Input data.
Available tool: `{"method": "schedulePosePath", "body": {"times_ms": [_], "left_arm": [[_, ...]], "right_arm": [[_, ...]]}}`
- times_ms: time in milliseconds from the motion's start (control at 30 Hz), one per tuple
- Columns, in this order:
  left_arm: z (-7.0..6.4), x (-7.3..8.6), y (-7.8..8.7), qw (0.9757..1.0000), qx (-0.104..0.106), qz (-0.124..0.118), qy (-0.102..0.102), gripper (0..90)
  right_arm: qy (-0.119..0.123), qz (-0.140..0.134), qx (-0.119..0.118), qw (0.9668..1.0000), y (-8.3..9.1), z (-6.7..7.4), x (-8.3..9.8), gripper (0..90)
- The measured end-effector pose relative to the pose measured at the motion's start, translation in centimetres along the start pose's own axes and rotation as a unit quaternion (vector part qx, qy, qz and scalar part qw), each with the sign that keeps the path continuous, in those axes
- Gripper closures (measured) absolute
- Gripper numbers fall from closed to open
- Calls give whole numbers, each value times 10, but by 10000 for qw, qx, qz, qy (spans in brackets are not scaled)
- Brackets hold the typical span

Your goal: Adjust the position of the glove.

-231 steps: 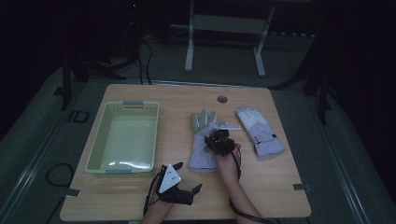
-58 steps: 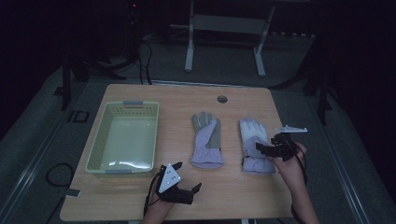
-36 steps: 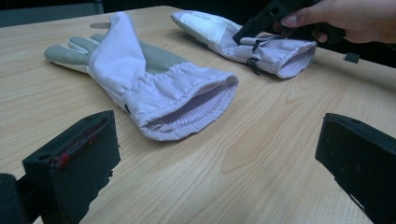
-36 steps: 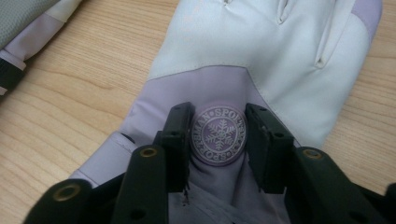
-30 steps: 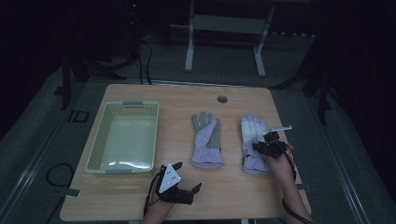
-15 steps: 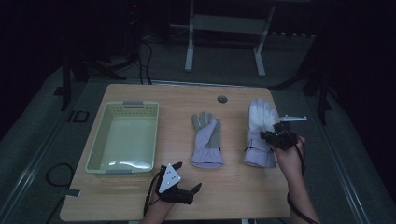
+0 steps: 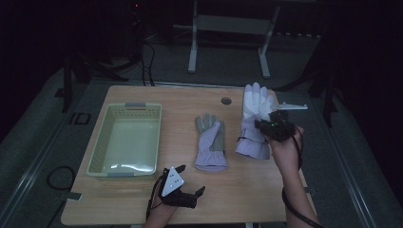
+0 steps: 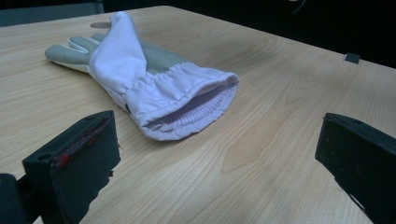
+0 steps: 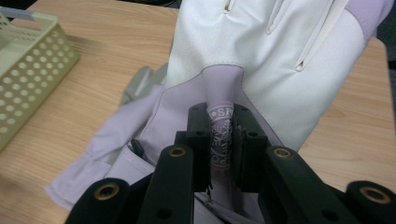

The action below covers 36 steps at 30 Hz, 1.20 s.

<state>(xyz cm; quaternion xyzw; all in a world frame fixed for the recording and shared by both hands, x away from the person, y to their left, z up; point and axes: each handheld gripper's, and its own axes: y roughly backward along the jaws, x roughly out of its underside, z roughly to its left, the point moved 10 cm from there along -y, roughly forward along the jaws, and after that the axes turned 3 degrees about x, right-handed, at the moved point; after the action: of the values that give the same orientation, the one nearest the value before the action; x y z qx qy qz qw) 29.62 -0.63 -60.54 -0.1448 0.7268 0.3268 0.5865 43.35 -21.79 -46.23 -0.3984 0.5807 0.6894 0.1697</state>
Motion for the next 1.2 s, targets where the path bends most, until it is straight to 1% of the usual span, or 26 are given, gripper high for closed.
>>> {"method": "schedulePosePath", "body": {"times_ms": [100,200,333,433,467,500,533,633,700,767,833,867,933,1033,1100,1133,1200], "left_arm": [[0,0,0,10000,8,-6,0,0],[0,0,0,10000,7,-31,17,0],[0,0,0,10000,-17,-6,-11,0],[0,0,0,10000,-41,-5,8,0],[0,0,0,10000,-41,-5,8,0],[1,0,0,10000,-83,-4,-9,0],[1,0,0,9999,-115,-4,-37,0],[1,0,0,9999,-117,-3,-59,0],[1,0,0,9999,-110,1,-59,0],[0,0,0,9999,-102,1,-60,0],[0,0,0,9999,-102,-3,-66,0],[0,0,0,9999,-93,-5,-61,0],[0,0,0,9999,-86,-3,-62,0],[0,0,0,9999,-80,-12,-61,0],[0,0,0,10000,-74,3,-67,0],[0,0,0,10000,-68,3,-64,0],[0,0,0,10000,-55,-11,-35,0]], "right_arm": [[58,7,-90,9999,-4,20,-5,792],[99,21,-244,9997,-8,42,-9,792],[122,59,-341,9993,-16,67,-10,792],[48,93,-367,9993,-24,81,-8,792],[48,93,-367,9993,-24,81,-8,792],[38,150,-416,9990,-28,86,-7,791],[54,201,-383,9990,-33,92,-5,791],[119,337,-380,9986,-42,103,2,791],[158,410,-378,9983,-48,107,6,791],[88,524,-424,9977,-55,111,10,789],[81,581,-414,9974,-61,112,14,789],[44,630,-459,9969,-66,115,17,788],[97,707,-421,9966,-73,116,21,787],[152,903,-276,9954,-89,112,29,787],[122,947,-270,9951,-92,112,30,785],[99,1029,-219,9944,-100,109,33,783],[103,1109,-229,9935,-106,109,36,778]]}}
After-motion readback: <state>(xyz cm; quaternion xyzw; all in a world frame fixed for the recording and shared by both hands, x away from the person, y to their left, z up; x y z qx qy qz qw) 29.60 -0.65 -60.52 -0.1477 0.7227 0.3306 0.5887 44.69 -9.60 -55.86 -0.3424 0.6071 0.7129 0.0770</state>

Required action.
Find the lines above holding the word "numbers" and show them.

Response.
- Gripper numbers fall from closed to open
- Calls give whole numbers, each value times 10, but by 10000 for qw, qx, qz, qy (spans in brackets are not scaled)

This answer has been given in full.